Most Organizations Don’t Have an AI Strategy. They Have an AI Person.
There’s a pattern emerging across organizations right now that I keep seeing repeatedly in AI transformation conversations.
Leadership says:
“We’re already using AI.”
But when you look closer, what they often mean is:
“We have one person experimenting with AI tools.”
One employee is using ChatGPT.
One department is testing automations.
One technically curious team member has become the unofficial “AI person.”
And while that may create isolated wins, it is not the same thing as organizational AI readiness.
Because one person is not a strategy.
The “I Got a Guy” Problem
Most organizations do not intentionally create this situation.
It usually starts with curiosity and good intentions.
Someone internally begins experimenting with AI:
building prompts
testing automations
summarizing meetings
generating content
streamlining small tasks
exploring workflows
Leadership notices the enthusiasm and starts routing AI-related questions through them.
Soon the organization begins saying:
“We’ve got someone handling AI.”
That creates a dangerous illusion of maturity.
Because while AI activity exists, the organization itself has not fundamentally changed.
There is often:
no governance
no operational strategy
no adoption framework
no measurement of impact
no enterprise-wide visibility
no redesign of workflows
no scalable implementation plan
Just isolated experimentation.

Why Organizations Fall Into This Trap
The reality is that AI feels overwhelming for many leaders.
The technology is moving quickly.
The terminology changes constantly.
New tools appear weekly.
Relying on an internal “AI person” feels safe because it lowers the perceived complexity.
It creates the impression that progress is happening without requiring organizational transformation.
But AI is not simply:
a software rollout
an IT project
a productivity tool
or a collection of prompts
AI changes:
workflows
decision-making
operational models
governance structures
workforce expectations
information flow
accountability
customer experience
and how value gets created across the enterprise
That cannot sit on one person’s shoulders.
The Hidden Risks of “AI by Volunteer”
This is where organizations begin creating unintended fragility.
When AI adoption depends on one enthusiastic employee, several things usually happen:
1. Shadow AI Emerges
Teams begin using unauthorized tools and disconnected workflows because approved systems create too much friction.

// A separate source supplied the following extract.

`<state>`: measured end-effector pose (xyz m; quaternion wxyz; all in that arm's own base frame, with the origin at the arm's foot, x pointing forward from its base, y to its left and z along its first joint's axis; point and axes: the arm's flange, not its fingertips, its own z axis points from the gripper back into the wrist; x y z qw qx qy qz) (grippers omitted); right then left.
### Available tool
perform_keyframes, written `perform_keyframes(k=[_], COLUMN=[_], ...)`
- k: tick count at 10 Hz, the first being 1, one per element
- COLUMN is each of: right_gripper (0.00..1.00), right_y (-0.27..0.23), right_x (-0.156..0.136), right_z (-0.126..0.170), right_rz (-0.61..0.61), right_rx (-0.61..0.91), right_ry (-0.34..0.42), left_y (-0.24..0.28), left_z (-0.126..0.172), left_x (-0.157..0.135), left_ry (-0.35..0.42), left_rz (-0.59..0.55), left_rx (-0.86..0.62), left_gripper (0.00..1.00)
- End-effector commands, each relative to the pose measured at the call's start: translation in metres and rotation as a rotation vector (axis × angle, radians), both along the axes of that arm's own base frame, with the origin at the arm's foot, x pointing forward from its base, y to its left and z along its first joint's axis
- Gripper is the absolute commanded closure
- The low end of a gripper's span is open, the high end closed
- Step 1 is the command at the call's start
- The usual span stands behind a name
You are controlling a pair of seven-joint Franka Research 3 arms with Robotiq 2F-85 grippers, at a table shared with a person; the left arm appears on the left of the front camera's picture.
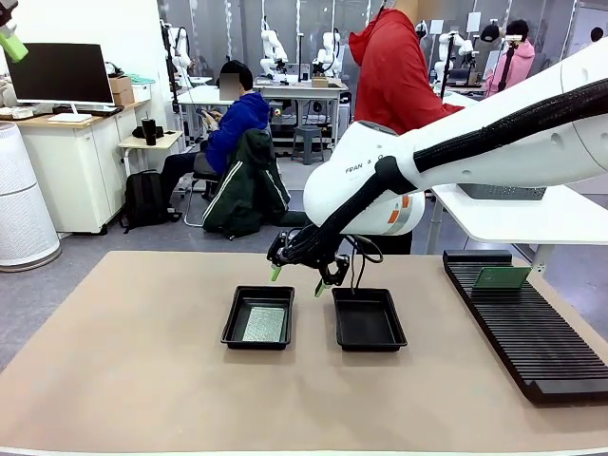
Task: Inspect and transfer BCBs to ESD trays.
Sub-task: Pick up the Blank PCB from the PCB Rack and place it in the left ESD tray, then pick up the ESD tray and place it on the left side of the table.
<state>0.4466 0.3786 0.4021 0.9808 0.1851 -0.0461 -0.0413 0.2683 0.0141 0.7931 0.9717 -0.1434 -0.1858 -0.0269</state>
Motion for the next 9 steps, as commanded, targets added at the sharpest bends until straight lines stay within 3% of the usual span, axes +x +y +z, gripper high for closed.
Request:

2. Knowledge Becomes Centralized
Critical operational knowledge sits with one employee instead of being embedded into systems and processes.
3. Governance Falls Behind
Data handling, compliance, security, and oversight become reactive instead of intentional.
4. AI Becomes Fragmented
Different departments experiment independently with no shared standards, priorities, or measurement.
5. Leadership Mistakes Activity for Transformation
The organization appears innovative externally while operationally remaining unchanged internally.
And perhaps most importantly:
If the “AI person” leaves, momentum often disappears with them.
That is not maturity.
That is dependency.
What Real AI Readiness Looks Like
The organizations seeing measurable AI outcomes are typically not the ones talking about AI the most.
They are the ones building operational infrastructure around it.
Real AI readiness includes:
workflow redesign
leadership alignment
governance frameworks
change management
workforce enablement
operational integration
shared ownership
measurable business outcomes
and ongoing adaptation
In other words:
AI maturity is not measured by whether someone in the company uses AI.
It is measured by whether the organization can operationalize it repeatedly, responsibly, and at scale.
That requires leadership.
That requires structure.
And increasingly, it requires organizations to stop treating AI as a side experiment and start treating it as an enterprise transformation layer.
Final Thought
AI transformation cannot depend on “the AI guy.”
Sustainable results require more than isolated experimentation. They require operational readiness: leadership alignment, governance, workflow redesign, operational clarity, measurable outcomes, and shared ownership across the organization.
That’s exactly why I created the AI Infrastructure Readiness Index™ — to help leaders identify the gap between isolated AI activity and scalable organizational transformation.
If your organization is exploring AI, the better question may not be:
“Are we using AI?”
It may be:
“Are we actually built to support it?”